Distracted Drivers In The Spotlight

Posted on July 31, 2013 by

Driving can seem like an easy job. Once you get the hang of it, it can feel like an autopilot kind of takes over and the car steers itself through the ebb and flow of traffic. The mind wanders. Hands find their way to a phone to send a text, make a call, do something, because after all, the effort of driving doesn’t really take that much.

Oh, but it does.


It only takes one second.

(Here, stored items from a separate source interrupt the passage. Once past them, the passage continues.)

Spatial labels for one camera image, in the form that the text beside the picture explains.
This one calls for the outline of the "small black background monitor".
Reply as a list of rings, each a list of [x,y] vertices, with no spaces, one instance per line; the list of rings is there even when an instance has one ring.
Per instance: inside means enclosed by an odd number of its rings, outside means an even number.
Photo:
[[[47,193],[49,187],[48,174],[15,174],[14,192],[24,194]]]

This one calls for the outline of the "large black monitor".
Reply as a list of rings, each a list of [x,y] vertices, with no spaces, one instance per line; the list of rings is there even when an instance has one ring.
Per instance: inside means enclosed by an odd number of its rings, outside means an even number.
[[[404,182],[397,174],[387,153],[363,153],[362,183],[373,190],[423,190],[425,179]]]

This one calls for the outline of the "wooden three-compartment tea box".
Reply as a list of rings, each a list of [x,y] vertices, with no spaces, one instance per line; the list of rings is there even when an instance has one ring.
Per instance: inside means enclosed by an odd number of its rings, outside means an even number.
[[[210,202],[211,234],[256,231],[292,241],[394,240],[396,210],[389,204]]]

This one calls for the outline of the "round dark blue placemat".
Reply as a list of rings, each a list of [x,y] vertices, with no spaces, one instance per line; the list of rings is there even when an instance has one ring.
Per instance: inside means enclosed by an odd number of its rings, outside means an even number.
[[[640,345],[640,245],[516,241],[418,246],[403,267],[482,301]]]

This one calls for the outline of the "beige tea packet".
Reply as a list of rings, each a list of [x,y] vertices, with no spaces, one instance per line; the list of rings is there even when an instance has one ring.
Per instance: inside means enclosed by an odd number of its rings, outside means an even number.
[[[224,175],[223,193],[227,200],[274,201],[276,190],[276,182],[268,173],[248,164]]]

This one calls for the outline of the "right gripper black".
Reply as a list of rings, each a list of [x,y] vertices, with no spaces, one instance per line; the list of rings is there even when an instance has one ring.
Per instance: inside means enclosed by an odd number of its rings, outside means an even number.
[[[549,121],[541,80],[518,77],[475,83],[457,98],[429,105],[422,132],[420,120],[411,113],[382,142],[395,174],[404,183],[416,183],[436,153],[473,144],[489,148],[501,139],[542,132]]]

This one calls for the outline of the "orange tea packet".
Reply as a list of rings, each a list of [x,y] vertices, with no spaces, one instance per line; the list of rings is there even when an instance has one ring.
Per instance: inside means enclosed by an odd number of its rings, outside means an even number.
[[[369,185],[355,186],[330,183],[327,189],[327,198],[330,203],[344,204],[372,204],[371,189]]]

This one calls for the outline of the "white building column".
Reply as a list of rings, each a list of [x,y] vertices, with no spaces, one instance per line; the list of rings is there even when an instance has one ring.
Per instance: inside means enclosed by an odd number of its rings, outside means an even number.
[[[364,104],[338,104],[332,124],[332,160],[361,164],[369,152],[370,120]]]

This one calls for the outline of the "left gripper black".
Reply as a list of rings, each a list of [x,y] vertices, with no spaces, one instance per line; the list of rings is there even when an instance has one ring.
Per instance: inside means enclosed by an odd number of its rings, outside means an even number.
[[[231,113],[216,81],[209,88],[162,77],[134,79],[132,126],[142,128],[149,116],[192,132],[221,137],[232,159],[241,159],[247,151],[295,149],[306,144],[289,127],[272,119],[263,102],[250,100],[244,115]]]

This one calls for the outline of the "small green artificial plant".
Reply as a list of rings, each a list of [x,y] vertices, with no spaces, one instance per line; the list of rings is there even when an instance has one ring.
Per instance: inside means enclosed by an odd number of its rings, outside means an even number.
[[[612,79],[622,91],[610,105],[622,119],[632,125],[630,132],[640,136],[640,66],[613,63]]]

One moment of distraction. One careless mistake, and lives can easily be lost.


The reports coming out about the behavior of the driver of the train in Spain that derailed last week, killing 79 people, are enough to make your head shake. The fact that he was posting on Facebook about taking his train well beyond the speed limit prior to the crash, and now reports that he was on his cell phone during the crash, and also the account of his bereaved words after the crash that he wanted to die, it all points toward negligence — to what degree as to be determined.


The chauffeur in the San Mateo fire is also alleged to have been on the phone with his estranged wife during the moments leading up to the fire.


And there is also the 2008 Metrolink commuter train crash in Los Angeles that was caused by the conductor missing a red light sign and plowing into a Union Pacific locomotive, killing 25. It came out later he had been texting up to 21 times the morning of the crash, right up until about one minute before the crash.


A study conducted by the AAA last month, concluded that even hands-free, eyes-free phone systems cause significant distractions to drivers. It’s not just about holding the phone to your ear or looking down at a text. The cognitive abilities of drivers communicating on hands free devices, were shown in the tests to be distracted enough to neglect to see stop signs and pedestrians in plain view.


With this all in mind, it shows just how important a chauffeur’s job is.


Beyond the hospitality aspect, there is the safety aspect of the job which no operator can afford to overlook, and requires dedicated vigilance for as long as the business lives.